Server still unstable Sat, Apr 30. 2016
Unfortunately exchanging the motherboard hasn't changed anything. The server is still unstable, though I must say, it hasn't hung, the only problems were the COM port that stopped working and kernel messages about a stuck process on one of the CPU cores.
I've run a memtest too. All RAM working without errors.
In syslog I see the stuck process is always smbd (the Samba daemon). For now, I've stopped Samba, but that still doesn't answer the question why the COM port stops working and what is the cause of the stuck process (hardware, like the SAS controller or one of the SATA hard disks, or software, which had been updated several days before the problems began, so it is strange the server was stable for several days before the problems started). For now, I'm a bit at a loss and don't really know how to proceed further.
Maybe the CPU is the culprit? I will probably have to run some stress tests to try to find that out.
To be continued, that's for sure.
Server unstable as hell Tue, Apr 26. 2016
As you may have noticed (but probably not), my server is really very, very unstable and seemingly randomly hangs. The problems started about last Sunday evening.
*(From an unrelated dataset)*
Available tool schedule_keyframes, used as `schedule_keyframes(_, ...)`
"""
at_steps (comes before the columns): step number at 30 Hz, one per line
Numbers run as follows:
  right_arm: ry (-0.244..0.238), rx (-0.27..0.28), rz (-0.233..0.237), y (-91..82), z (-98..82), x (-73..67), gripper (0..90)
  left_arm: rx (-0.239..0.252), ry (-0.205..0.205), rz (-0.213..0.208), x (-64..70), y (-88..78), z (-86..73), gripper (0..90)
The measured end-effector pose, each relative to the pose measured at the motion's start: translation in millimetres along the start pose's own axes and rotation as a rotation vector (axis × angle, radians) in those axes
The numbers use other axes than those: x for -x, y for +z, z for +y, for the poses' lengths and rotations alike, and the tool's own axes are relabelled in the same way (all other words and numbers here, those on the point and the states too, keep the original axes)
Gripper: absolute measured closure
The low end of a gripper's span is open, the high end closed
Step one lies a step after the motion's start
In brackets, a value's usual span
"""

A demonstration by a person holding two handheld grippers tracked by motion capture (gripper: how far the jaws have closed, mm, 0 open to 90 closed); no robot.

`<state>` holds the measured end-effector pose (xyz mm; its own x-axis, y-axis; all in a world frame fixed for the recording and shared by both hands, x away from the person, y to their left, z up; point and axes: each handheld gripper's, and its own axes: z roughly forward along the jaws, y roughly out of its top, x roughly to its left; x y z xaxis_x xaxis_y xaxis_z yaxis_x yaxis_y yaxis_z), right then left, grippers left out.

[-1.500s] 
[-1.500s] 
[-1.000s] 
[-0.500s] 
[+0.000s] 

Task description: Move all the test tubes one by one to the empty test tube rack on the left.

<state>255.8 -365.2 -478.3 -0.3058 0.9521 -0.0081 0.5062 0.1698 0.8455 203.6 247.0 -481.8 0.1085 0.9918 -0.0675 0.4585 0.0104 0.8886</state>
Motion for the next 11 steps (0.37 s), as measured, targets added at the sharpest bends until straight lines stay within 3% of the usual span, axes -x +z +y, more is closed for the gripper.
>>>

At first I thought an update was causing the problems (although I've never seen a Linux server completely hanging because of user space software), but that doesn't seem to be the case. Looking at statistical data about my system like CPU, memory, disk, network usage and temperature sensor information neither revealed any clues. Finally, when yesterday the serial port (that is being used to communicate with an old, but just fine APC UPS) just stopped working (but after restarting the server started working again) and also seeing strange kernel errors in syslog, it hit me it must be hardware issues and in this case most probably the motherboard.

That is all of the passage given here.